Datazione al carbonio per i whisky!

Un metodo scientifico per smascherare le truffe.

Questa bottiglia di Talisker in foto sembra davvero antica, vero? Dall’etichetta parrebbe addirittura del 1863!
E invece no, contiene sì il whisky di Skye, ma distillato nel 2005…

Con il sempre crescente mercato parallelo di bottiglie rare, cresce altrettanto rapidamente quello dei falsi, stimato quasi intorno alla metà delle bottiglie che circolano nelle aste.
Ma la scienza forse ha scoperto come aiutare i collezionisti.
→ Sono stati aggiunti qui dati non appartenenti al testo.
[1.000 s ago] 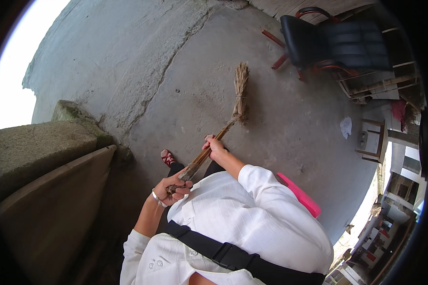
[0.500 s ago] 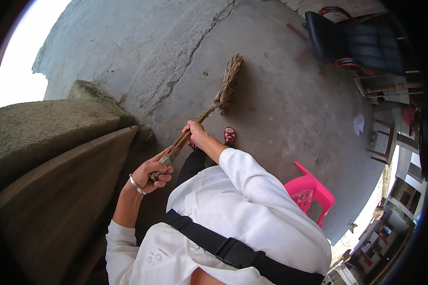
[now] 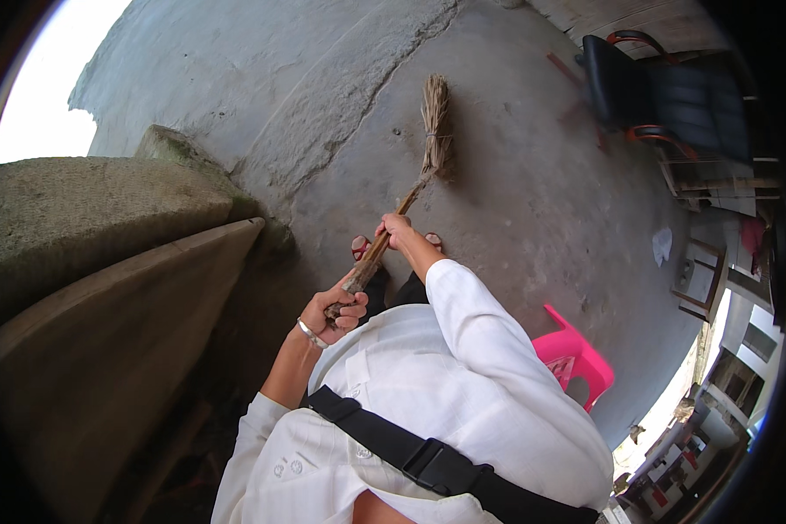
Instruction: The person sweeps a concrete outdoor area using a traditional straw broom. They move a black office chair to access the space underneath it and continue sweeping the floor.
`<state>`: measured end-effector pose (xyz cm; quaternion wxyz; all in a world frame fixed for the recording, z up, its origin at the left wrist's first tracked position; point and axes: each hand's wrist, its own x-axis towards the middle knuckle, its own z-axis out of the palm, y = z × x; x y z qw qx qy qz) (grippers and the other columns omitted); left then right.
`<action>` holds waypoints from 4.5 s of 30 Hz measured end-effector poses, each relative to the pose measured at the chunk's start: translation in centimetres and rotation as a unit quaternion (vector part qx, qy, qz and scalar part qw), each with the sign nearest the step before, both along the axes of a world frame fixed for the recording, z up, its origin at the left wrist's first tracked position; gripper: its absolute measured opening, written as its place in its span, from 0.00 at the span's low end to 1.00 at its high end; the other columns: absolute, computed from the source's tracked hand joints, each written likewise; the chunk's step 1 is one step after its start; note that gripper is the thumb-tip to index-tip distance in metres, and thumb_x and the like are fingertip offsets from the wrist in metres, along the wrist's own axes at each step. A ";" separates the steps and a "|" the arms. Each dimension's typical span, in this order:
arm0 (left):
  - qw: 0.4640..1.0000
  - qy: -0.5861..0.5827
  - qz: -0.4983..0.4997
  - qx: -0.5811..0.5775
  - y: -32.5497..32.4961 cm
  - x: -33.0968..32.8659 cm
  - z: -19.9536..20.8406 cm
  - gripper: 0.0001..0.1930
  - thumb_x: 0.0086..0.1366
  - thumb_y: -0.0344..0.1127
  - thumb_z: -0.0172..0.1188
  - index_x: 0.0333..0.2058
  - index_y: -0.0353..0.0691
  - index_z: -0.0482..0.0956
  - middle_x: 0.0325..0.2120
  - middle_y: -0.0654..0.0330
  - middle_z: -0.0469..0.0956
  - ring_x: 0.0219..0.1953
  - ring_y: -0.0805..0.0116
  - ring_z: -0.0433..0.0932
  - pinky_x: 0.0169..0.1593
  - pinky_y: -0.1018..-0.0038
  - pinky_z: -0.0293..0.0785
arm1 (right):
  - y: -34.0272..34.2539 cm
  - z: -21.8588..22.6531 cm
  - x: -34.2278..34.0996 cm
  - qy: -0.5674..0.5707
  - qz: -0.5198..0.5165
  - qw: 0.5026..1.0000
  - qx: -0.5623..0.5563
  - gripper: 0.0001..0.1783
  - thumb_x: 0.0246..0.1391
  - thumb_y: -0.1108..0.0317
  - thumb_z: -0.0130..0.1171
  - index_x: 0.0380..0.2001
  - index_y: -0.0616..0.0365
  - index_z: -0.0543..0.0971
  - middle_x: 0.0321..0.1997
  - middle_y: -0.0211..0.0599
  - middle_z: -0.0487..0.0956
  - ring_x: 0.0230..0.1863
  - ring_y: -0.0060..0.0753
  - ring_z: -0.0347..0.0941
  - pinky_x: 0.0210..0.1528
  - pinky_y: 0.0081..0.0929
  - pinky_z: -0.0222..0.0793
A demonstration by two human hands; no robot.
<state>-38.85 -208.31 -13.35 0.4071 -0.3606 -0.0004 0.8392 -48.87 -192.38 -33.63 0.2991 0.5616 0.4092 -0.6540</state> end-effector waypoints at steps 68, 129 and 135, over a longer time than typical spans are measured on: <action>0.978 0.051 0.002 -0.200 -8.0 3.9 10.1 0.38 0.46 0.20 0.42 0.58 0.51 0.45 0.25 0.59 0.61 0.15 0.79 0.58 0.13 0.86 0.56 | -15.5 1.7 4.8 0.027 0.016 0.984 -0.174 0.05 0.49 0.73 0.42 0.22 0.58 0.61 0.12 0.34 0.61 0.11 0.28 0.58 0.13 0.25 0.60; 0.991 -0.100 -0.089 0.004 10.4 -1.0 11.4 0.07 0.49 0.27 0.47 0.27 0.31 0.61 0.20 0.62 0.59 0.18 0.77 0.61 0.21 0.84 0.63 | 27.9 11.0 -1.8 0.224 0.215 0.947 0.080 0.21 0.46 0.74 0.43 0.46 0.66 0.59 0.26 0.45 0.68 0.16 0.37 0.71 0.12 0.32 0.70; 0.987 -0.087 -0.125 -0.045 13.0 -1.2 11.2 0.07 0.46 0.27 0.47 0.25 0.34 0.61 0.17 0.64 0.59 0.15 0.78 0.61 0.19 0.86 0.62 | 14.9 7.9 5.2 0.213 0.244 0.939 -0.117 0.29 0.50 0.50 0.44 0.40 0.69 0.62 0.27 0.50 0.67 0.19 0.42 0.71 0.17 0.35 0.70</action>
Un gruppo di studiosi di Glasgow ha infatti trovato il modo di usare la datazione al carbonio per determinare (con buona approssimazione) l’età di un distillato, utilizzando le tracce residue di radiazioni sul materiale organico (l’orzo) utilizzato per creare il whisky.
È stato necessario tenere conto di numerose variabili, come il fatto che non sempre l’orzo venga usato lo stesso anno del raccolto, oppure l’incidenza dei whisky contenuti precedentemente nelle botti, ma sperimentando su whisky dall’età nota e certificata, il team è riuscito a creare un metodo che consente loro di determinare (con uno scarto di un paio d’anni) l’età di un whisky prodotto dopo gli anni ’50 (periodo in cui iniziò l’uso massiccio di test nucleari, che hanno lasciato tracce radioattive su tutti i prodotti agricoli).
Per whisky antecedenti l’era nucleare, fanno uso di campioni di orzo del diciannovesimo secolo, che gli hanno consentito di confermare la datazione al 1847 della più antica bottiglia di whisky al mondo, così come smascherare un Laphroaig del 1903 per un più abbordabile distillato post-2011.

Qual è la bottiglia più vecchia che avete nell’armadietto?